Making the right food choices as a student is hard enough. We’re constantly busy running to our next class, studying for exams, or trying to keep track of our social lives. All of this doesn’t leave us with much time to think about the food choices we make on a day to day basis, yet it’s something that is essential for our physical and mental health. The problem doesn’t stop there, however. Even if you do try to make an effort to eat healthily and sustainability, the information available out there simply isn’t sufficient. Misleading and confusing food labels are a main culprit. Walking into Wollastons or Whole Foods, you will see thousands of different food options lining the aisles. Labels pop out at you, including “natural”, “low-fat” and “multi-grain”. You might ask, what do these words even mean? Well, many times we don’t even know.


One of the main roots of this problem is the fact that food labeling is inconsistent. The FDA and USDA lack formal definitions for certain labels, allowing companies leeway in promoting their products as healthy choices. For example, the official FDA criteria for labeling “natural” means nothing artificial or synthetic has been added (Kincheloe). This broad criteria creates a large amount of confusion, since it can be very much seen as subjective. In fact, a Consumer Reports study found two-thirds of respondents thought the natural label encompasses hormones, pesticides, and GMOs, which it in fact does not (Rock). Even worse, the labeling can be misleading and cause people to unknowingly buy unhealthy food. There are many examples of this, including pancakes and chocolate bars that claim they are “high in protein” or sugary drinks and candy labeled “made with real fruit”. These labels are misleading and potentially harmful to consumers. It is not surprising then, that studies have found no significant dietary improvements as a result of nutritional and caloric labeling in restaurants (Harnack et al.). Overall, it is clear that our food labels are not working and need a major revamping.

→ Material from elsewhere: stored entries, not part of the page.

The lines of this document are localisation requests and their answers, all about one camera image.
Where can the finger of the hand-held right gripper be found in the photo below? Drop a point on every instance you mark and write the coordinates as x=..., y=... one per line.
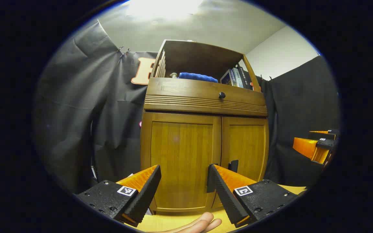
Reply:
x=306, y=147
x=322, y=135

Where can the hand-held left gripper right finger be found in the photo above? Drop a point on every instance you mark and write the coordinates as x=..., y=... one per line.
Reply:
x=225, y=197

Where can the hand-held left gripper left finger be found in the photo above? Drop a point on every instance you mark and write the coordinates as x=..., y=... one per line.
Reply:
x=147, y=194

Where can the wooden cabinet door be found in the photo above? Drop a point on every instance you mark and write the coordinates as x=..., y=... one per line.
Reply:
x=183, y=152
x=248, y=145

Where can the wooden double-door shoe cabinet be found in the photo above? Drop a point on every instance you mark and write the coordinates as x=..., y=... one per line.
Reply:
x=193, y=55

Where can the black spine book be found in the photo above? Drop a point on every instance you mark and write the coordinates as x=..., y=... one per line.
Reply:
x=246, y=79

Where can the grey spine book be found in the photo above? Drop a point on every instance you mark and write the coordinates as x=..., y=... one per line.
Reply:
x=238, y=78

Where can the black backdrop cloth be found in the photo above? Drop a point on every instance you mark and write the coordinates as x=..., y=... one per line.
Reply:
x=83, y=113

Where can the blue cover book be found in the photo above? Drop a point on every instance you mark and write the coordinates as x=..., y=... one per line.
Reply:
x=228, y=77

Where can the wooden drawer with black knob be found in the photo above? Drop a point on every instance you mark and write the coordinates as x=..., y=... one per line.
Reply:
x=186, y=92

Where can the blue folded towel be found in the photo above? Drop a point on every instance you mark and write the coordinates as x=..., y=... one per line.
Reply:
x=197, y=77

Luckily as students, there is action we can take to address the problem at hand. One step we can take as students is to better educate ourselves on how to understand food labels. Food labels can be confusing, especially with so much information packed in them that can become overwhelming. Therefore, understanding what information and nutritional columns to focus on is immensely beneficial. This could be buying foods containing key nutrients such as vitamins. This could mean limiting unhealthy fats and increasing uptake of healthy fats like Omega 3s, as well as checking the amounts of added sugar. Another component of food labels to keep in mind serving sizes. Many food companies tend to use extremely small serving sizes to try to understate calories or the amount of unhealthy ingredients in their food. For this reason, having a correct idea of the amount of servings you are consuming can be extremely important. Next, we can understand the specific definitions that food companies use. Egg cartons, for example, use words like “cage-free”, “pasture-raised”, “free-range” and “certified organic”, causing headaches for even seasoned health conscious individuals.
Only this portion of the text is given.